That is a beautiful area, and I love to visit.  But not sure I could live anywhere further than 3 hours from the coast.


----------



## LibraryLady (Apr 25, 2019)

Devildoc said:


> That is a beautiful area, and I love to visit.  But not sure I could live anywhere further than 3 hours from the coast.


We got big bodies of water too.

LL


----------



## LibraryLady (Jun 2, 2019)

On the Missouri today trying to drown the dog when this cruised by. The water's maybe 2 feet deep. Looks like someone was snacking on his tail. Amazing it's still alive. Yes, that's a good 14-15", about the smallest I ever see out there.

LL


----------



## SaintKP (Jun 2, 2019)

LibraryLady said:


> Yes, that's a good 14-15", about the smallest I ever see out there.

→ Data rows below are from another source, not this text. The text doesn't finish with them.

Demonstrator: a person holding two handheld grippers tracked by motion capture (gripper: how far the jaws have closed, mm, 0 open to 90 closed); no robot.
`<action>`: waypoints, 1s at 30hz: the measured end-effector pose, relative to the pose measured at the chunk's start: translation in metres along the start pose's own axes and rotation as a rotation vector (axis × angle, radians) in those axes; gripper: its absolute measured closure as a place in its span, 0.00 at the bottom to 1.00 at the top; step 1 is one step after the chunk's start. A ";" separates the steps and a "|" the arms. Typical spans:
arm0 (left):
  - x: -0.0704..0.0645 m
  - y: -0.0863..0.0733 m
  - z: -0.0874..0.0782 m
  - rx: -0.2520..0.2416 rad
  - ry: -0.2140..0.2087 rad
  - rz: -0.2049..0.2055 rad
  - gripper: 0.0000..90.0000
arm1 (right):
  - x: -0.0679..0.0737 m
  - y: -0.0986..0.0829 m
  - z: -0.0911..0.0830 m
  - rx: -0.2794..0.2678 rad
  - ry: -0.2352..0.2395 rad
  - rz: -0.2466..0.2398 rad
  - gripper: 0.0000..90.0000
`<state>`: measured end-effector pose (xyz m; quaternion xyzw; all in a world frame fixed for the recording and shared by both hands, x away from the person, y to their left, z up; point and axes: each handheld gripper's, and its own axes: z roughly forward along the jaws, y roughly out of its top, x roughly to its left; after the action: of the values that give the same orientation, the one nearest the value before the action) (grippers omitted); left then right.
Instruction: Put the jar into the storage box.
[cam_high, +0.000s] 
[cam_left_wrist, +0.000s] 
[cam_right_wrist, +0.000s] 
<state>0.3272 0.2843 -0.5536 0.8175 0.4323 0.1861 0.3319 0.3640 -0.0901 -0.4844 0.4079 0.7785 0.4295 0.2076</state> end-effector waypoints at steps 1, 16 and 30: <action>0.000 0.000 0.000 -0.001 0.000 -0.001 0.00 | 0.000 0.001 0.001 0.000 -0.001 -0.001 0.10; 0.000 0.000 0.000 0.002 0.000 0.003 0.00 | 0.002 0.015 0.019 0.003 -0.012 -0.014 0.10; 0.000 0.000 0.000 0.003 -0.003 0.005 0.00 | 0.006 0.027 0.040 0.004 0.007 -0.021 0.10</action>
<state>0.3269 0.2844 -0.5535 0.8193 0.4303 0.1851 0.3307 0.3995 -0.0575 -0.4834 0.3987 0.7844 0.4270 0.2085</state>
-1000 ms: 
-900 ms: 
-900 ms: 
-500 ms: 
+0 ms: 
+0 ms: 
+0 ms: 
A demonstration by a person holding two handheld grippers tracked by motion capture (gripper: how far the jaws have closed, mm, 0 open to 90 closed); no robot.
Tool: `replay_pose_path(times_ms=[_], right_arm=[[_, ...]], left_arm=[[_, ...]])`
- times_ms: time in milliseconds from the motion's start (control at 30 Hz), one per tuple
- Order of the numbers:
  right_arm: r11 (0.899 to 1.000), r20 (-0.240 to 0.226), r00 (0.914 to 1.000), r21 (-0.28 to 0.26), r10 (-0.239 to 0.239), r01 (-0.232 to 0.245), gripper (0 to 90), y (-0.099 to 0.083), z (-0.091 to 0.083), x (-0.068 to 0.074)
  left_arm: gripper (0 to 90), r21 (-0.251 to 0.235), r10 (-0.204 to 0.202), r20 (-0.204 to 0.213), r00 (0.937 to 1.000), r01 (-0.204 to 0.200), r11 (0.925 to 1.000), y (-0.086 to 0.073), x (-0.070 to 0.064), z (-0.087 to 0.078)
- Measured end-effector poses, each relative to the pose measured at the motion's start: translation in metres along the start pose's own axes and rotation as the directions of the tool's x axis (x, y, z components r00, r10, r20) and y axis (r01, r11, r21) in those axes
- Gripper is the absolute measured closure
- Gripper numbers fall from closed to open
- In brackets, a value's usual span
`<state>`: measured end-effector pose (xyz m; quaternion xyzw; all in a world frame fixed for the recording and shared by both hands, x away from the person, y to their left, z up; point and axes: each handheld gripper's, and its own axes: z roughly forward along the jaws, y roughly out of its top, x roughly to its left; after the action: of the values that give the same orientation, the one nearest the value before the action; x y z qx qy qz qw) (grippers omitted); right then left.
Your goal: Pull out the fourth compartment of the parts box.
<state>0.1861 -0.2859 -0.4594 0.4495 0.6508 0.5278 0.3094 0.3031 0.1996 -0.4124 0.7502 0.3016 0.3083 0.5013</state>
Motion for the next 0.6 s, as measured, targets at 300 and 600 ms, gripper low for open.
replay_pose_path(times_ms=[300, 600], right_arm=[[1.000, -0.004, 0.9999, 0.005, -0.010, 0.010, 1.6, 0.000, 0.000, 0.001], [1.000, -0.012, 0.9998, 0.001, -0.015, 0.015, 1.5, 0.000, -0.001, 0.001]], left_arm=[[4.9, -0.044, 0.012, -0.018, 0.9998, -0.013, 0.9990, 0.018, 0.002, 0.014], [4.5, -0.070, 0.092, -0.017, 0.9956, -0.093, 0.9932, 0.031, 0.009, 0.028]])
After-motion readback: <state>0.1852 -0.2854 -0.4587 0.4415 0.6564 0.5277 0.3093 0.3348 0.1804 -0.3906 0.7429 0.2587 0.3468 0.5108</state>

You guys got uhh.....any good camping spots near there? Asking for a friend.


----------



## LibraryLady (Jun 3, 2019)

SaintKP said:


> You guys got uhh.....any good camping spots near there? Asking for a friend.


Sure! It's tourist season. No limit on tourists!

LL


----------



## Bambi (Jun 9, 2019)

Went on a little hike yesterday, got rained on again and there wasn’t even any rain in the forecast! (Note the bag.) Kentucky is a beautiful and diverse land.


----------



## Bambi (Jun 9, 2019)

No idea why the photos are horizontal!


----------



## digrar (Jun 9, 2019)

iHomo.


----------



## BloodStripe (Jun 9, 2019)

digrar said:


> iHomo.



I mean, duh.


----------



## medicchick (Jun 14, 2019)

When the topo map doesn't lie.


----------



## SpongeBob*24 (Jun 14, 2019)

Where is that.....Northern Nevada?  That's beautiful!!!!!!!!!


----------



## medicchick (Jun 14, 2019)

Nope east of Vegas on I-15.


----------



## SpongeBob*24 (Jun 14, 2019)

medicchick said:


> Nope east of Vegas on I-15.



Copy that..samsonite......I was way off!!!!


----------



## Muppet (Jun 14, 2019)

2 weeks ago, Monday, I was at work, ate a fucking tootsie roll. The next day, incredible, exquisite pain, right side, lower jaw. It was difficult to eat, throat was sore, bottom right molar was tender. Like any medical professional, I played it off till Thursday when I caved and saw my dentist. 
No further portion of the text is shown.